* **Recorded information**

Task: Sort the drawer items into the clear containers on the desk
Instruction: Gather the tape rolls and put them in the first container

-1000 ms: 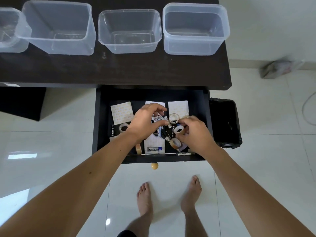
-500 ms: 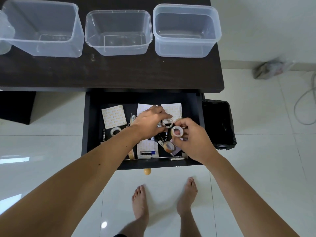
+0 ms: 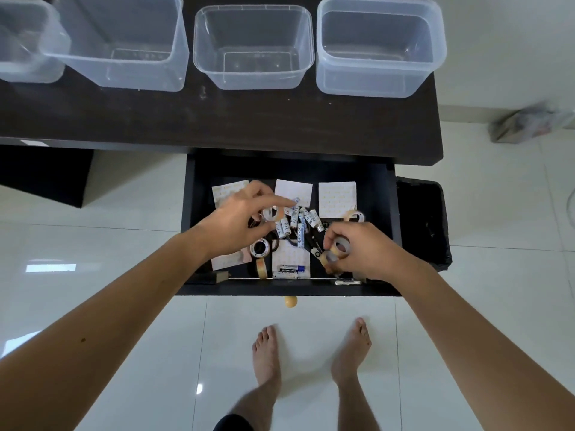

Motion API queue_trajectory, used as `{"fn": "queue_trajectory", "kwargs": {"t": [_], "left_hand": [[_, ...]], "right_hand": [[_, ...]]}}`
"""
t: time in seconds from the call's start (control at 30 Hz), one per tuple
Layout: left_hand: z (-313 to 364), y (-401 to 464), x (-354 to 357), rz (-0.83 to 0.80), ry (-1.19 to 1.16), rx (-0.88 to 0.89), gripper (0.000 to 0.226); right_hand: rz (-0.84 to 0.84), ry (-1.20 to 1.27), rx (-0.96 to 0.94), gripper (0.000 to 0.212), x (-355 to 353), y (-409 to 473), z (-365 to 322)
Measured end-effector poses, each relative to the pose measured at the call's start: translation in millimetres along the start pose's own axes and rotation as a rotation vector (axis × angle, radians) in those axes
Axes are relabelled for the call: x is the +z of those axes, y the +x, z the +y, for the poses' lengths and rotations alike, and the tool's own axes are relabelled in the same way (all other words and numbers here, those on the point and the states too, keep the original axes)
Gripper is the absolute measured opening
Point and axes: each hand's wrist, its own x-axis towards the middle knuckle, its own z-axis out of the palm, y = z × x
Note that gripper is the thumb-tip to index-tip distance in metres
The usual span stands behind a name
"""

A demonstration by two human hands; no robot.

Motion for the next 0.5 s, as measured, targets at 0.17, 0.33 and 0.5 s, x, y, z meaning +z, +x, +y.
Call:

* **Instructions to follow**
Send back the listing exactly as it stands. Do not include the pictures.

* **Response area**
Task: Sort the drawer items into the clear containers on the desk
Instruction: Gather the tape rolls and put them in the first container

-1000 ms: 
-500 ms: 
+0 ms: 

Motion API queue_trajectory, used as `{"fn": "queue_trajectory", "kwargs": {"t": [_], "left_hand": [[_, ...]], "right_hand": [[_, ...]]}}`
"""
t: time in seconds from the call's start (control at 30 Hz), one per tuple
Layout: left_hand: z (-313 to 364), y (-401 to 464), x (-354 to 357), rz (-0.83 to 0.80), ry (-1.19 to 1.16), rx (-0.88 to 0.89), gripper (0.000 to 0.226); right_hand: rz (-0.84 to 0.84), ry (-1.20 to 1.27), rx (-0.96 to 0.94), gripper (0.000 to 0.212), x (-355 to 353), y (-409 to 473), z (-365 to 322)
Measured end-effector poses, each relative to the pose measured at the call's start: translation in millimetres along the start pose's own axes and rotation as a rotation vector (axis × angle, radians) in those axes
Axes are relabelled for the call: x is the +z of those axes, y the +x, z the +y, for the poses' lengths and rotations alike, and the tool's own axes are relabelled in the same way (all other words and numbers here, those on the point and the states too, keep the original axes)
Gripper is the absolute measured opening
Point and axes: each hand's wrist, its own x-axis towards the middle knuckle, its own z-axis out of the palm, y = z × x
Note that gripper is the thumb-tip to index-tip distance in metres
The usual span stands behind a name
"""

A demonstration by two human hands; no robot.

Motion for the next 0.5 s, as measured, targets at 0.17, 0.33 and 0.5 s, x, y, z meaning +z, +x, +y.
Call:

The output is complete as shown.